Ingolstadt (DK) Toter Winkel? Für die Lkw-Fahrer der Edeka Südbayern ist das bald kein Thema mehr. Das Unternehmen ist gerade dabei, seine gesamte Flotte umzurüsten: mit einem vom Technischen Leiter Anton Klott selbst entwickelten Abbiege-Assistenten. Ein Modell, das Schule machen kann.

Ein Foto im DONAUKURIER von einem tödlichen Unfall, nachdem ein Lkw rechts abgebogen war, hatte für Anton Klott den Anstoß gegeben, dem Thema seine ganze Aufmerksamkeit zu widmen. Das war vor ziemlich genau einem Jahr. „Da muss es doch was geben“, dachte der Technische Leiter der Edeka-Handelsgesellschaft Südbayern in Gaimersheim – und recherchierte im Internet. Wenig später war klar: Eine mit einem Bildschirm im Fahrerhaus verbundene Kamera, dazu ein Infrarot-Bewegungsmelder, das könnte die Lösung sein. Betätigt der Lkw-Fahrer den Blinker oder bewegt das Lenkrad nach rechts, schaltet das System scharf. Der Fahrer sieht auf einer von drei Kameras ein Umfeld, das sogar noch über den toten Winkel hinausgeht. Überdies erklingt ein akustisches Signal. „Der Fahrer wird dadurch doppelt gewarnt.“

Für diese innovative Eigenentwicklung ist Edeka bereits mit dem Dekra-Award 2015 in der Kategorie „Sicherheit im Verkehr“ ausgezeichnet worden. Ursprünglich hatte Klott, der seit 37 Jahren bei Edeka arbeitet, über den Hersteller der Lkw die technische Brücke der Kommunikation zwischen Kamera und Lenkung schlagen wollen. Doch der Hersteller verweigerte laut Klott den Zugang zur Bordelektronik. Verschiedene Nutzfahrzeugfirmen tüfteln derzeit selbst an eigenen, vermutlich deutlich kostspieligeren Systemen, die nächstes Jahr auf der Internationalen Automobilausstellung (IAA) präsentiert werden sollen, erzählt der 57-Jährige. Er hat sich von dem vermeintlichen Rückschritt nicht irritieren lassen, im Gegenteil. Klott hat mit seinen Mechanikern selbst die nötige technische Voraussetzung geschaffen, um den Abbiege-Assistenten in Gang zu setzen – über einen Magnetschalter, der die Bordelektronik umgeht.

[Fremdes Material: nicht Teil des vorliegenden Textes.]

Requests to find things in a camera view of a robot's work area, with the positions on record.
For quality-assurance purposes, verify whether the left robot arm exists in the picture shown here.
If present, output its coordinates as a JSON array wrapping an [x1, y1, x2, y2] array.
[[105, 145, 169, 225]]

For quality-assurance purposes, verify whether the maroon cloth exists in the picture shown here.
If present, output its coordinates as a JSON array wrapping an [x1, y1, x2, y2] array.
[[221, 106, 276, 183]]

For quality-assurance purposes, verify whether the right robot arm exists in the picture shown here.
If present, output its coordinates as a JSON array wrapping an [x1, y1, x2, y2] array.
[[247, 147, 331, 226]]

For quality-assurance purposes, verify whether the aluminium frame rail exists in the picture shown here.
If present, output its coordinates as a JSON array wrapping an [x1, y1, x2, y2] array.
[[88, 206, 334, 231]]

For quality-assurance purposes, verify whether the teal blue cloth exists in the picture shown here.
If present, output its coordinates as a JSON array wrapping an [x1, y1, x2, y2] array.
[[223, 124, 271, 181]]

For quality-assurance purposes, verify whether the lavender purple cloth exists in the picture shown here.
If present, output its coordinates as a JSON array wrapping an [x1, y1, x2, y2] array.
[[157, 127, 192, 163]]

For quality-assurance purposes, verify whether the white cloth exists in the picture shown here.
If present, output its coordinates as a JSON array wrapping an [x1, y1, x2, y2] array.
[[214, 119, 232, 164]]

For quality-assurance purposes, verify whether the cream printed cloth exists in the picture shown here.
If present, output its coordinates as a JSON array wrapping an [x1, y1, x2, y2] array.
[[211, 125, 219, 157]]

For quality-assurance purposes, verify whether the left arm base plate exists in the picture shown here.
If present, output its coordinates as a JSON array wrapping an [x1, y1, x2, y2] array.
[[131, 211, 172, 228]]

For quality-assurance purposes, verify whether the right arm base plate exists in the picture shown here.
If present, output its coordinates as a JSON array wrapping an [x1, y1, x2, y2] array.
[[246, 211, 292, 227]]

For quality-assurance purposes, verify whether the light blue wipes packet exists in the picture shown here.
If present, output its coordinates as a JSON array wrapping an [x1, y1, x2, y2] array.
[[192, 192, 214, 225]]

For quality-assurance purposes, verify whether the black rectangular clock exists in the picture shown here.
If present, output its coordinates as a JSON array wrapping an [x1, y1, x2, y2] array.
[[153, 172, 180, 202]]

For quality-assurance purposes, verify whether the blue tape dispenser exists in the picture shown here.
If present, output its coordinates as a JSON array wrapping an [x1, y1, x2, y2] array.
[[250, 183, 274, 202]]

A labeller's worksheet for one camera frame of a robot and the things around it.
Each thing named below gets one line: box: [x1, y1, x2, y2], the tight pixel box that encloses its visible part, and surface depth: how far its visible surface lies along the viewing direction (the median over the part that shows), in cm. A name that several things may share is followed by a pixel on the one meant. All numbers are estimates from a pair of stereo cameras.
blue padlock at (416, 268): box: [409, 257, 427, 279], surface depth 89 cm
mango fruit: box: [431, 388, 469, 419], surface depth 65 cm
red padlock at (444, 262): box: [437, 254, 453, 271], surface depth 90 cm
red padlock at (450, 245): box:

Die Hardware für das System kostet unter 500 Euro. Mit Montage durch eine zertifizierte Werkstatt kommt das Sicherheitssystem pro Lkw auf etwa 600 bis 700 Euro. Rund 30 der 153 Lastwagen der Edeka-Handelsgesellschaft sind bereits umgerüstet. Neue Lkw werden von vorneherein damit ausgestattet, die restlichen – einschließlich der Tochtergesellschaften sind es insgesamt über 250 – folgen im nächsten Jahr.

Auch für die genau 25,25 Meter umfassenden Lang-Lkw, von denen Edeka im Zuge des nächstes Jahr auslaufenden Feldversuches drei im Einsatz hat, bedeutet dies ein Plus an Sicherheit. „Das System ist richtig gut, eine echte Erleichterung“, sagt Markus Bayer, der den überdimensionalen Brummi steuert. Auch in den langen Lkw steckt in etlichen Details das technische Know-how Klotts. So ist ihr Wendekreis durch ein von ihm entwickeltes System der Anhängerkupplung deutlich geringer als bei normalen Lastern. Die Lang-Lkw, meint er, seien die sichersten Fahrzeuge überhaupt. „Sie bremsen selbstständig, auch rückwärts.“ Für ihn sind die Riesen „silberne Engel auf Deutschlands Straßen“.